Exercise: Nothing but the data, repeated exactly, belongs in the answer.

Data excerpt:
::::::
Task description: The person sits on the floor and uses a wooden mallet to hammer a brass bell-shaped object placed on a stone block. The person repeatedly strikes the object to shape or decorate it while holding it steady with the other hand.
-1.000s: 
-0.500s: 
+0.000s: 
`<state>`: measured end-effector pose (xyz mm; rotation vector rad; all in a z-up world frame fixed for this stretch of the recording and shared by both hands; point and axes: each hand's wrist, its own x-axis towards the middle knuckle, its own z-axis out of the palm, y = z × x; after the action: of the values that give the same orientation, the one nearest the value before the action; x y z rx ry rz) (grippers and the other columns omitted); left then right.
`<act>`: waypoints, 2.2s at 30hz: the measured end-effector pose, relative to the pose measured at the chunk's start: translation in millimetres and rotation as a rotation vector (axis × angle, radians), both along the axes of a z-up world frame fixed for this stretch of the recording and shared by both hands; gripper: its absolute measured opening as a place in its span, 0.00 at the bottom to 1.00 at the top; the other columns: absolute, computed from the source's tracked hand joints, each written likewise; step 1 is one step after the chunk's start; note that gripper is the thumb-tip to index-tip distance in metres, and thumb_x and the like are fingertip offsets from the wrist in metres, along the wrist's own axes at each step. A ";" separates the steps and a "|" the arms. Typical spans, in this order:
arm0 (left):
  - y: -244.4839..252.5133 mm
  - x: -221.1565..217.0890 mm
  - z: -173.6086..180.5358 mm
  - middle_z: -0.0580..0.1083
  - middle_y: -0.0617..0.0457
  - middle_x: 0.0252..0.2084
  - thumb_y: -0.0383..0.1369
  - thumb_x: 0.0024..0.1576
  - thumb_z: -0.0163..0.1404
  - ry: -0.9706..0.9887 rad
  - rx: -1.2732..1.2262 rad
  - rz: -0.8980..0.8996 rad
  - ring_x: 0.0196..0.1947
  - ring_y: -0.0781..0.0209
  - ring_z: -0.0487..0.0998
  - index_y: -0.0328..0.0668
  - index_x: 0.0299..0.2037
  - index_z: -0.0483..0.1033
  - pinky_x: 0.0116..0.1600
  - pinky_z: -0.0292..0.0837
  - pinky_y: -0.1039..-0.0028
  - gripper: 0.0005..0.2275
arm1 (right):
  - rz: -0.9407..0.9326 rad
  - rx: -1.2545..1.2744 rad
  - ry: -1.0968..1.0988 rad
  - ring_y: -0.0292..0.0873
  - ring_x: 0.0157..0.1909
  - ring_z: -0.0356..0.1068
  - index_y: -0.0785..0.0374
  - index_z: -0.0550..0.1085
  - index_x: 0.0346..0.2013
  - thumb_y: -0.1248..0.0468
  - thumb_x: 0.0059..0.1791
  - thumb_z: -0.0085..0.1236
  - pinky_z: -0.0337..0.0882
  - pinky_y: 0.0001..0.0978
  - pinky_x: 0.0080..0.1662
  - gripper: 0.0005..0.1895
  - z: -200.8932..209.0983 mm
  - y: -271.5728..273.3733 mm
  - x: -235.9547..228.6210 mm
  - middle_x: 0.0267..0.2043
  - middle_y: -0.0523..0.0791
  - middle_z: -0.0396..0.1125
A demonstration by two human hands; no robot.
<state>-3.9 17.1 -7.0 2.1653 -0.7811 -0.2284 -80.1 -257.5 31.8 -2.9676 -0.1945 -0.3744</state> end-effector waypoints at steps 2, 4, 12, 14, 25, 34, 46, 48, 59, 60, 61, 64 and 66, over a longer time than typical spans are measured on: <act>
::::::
Answer for this exercise:
Task description: The person sits on the floor and uses a wooden mallet to hammer a brass bell-shaped object placed on a stone block. The person repeatedly strikes the object to shape or decorate it while holding it steady with the other hand.
-1.000s: 
-0.500s: 
+0.000s: 
`<state>`: measured end-effector pose (xyz mm; rotation vector rad; all in a z-up world frame fixed for this stretch of the recording and shared by both hands; point and axes: each hand's wrist, its own x-axis towards the middle knuckle, its own z-axis out of the palm, y = z × x; after the action: of the values that give the same orientation, the one nearest the value before the action; x y z rx ry rz) (grippers and the other columns omitted); left then right.
`<act>`: waypoints, 2.2s at 30hz: the measured end-effector pose, relative to the pose measured at the chunk's start: translation in millimetres and rotation as a rotation vector (axis × angle, radians), both along the axes of a z-up world frame fixed for this stretch of the recording and shared by both hands; gripper: its absolute measured opening as a place in its span, 0.00 at the bottom to 1.00 at the top; the other columns: absolute, computed from the source's tracked hand joints, each written likewise; step 1 is one step after the chunk's start; note that gripper is the thumb-tip to index-tip distance in metres, and thumb_x and the like are fingertip offsets from the wrist in metres, along the wrist's own axes at each step. A ";" separates the steps and a "|" the arms. Typical spans, in this order:
arm0 (left):
  - y: -244.4839..252.5133 mm
  - x: -221.1565..217.0890 mm
  - z: -173.6086..180.5358 mm
  - middle_z: -0.0580..0.1083
  - middle_y: -0.0617..0.0457
  - middle_x: 0.0252..0.2084
  - thumb_y: -0.0383..0.1369
  - thumb_x: 0.0024..0.1576
  - thumb_z: -0.0163..0.1404
  - ry: -0.9706..0.9887 rad
  - rx: -1.2732..1.2262 rad
  - rz: -0.8980..0.8996 rad
  - ring_x: 0.0196..0.1947
  - ring_y: -0.0781..0.0209
  - ring_z: -0.0487..0.0998
  - index_y: -0.0328..0.0668
  - index_x: 0.0299..0.2037
  - index_z: -0.0483..0.1033
  - pinky_x: 0.0116..0.1600
  - pinky_z: -0.0292..0.0837
  - pinky_y: -0.1039..-0.0028
  - gripper: 0.0005..0.2275
arm1 (right):
  - rz: -0.9407..0.9326 rad
  - rx: -1.2545..1.2744 rad
  - ry: -1.0968..1.0988 rad
  - ring_y: -0.0292..0.0873
  - ring_x: 0.0157..0.1909
  - ring_z: -0.0356..0.1068
  - index_y: -0.0785..0.0374
  - index_z: -0.0550..0.1085
  - index_x: 0.0346..0.2013
  - thumb_y: -0.1248..0.0468
  - thumb_x: 0.0059..0.1791
  - thumb_z: -0.0085..0.1236
  - pinky_z: -0.0337..0.0882
  - pinky_y: 0.0001..0.0978
  - pinky_x: 0.0080..0.1662
  - gripper: 0.0005..0.1895
  - z: -200.8932..209.0983 mm
  - y: -271.5728..273.3733 mm
  - x: -235.9547..228.6210 mm
  - middle_x: 0.0267..0.2043
  - middle_y: -0.0523..0.0791
  - middle_z: -0.0396..0.1125
A demonstration by two human hands; no robot.
<state>-3.9 17.1 -7.0 2.1653 -0.7811 -0.2284 -80.1 -257.5 31.8 -2.9676 -0.1945 -0.3744</state> end-effector waypoints at steps 2, 4, 12, 14, 25, 34, 46, 48, 59, 60, 61, 64 and 66, over a longer time than typical spans are measured on: <act>

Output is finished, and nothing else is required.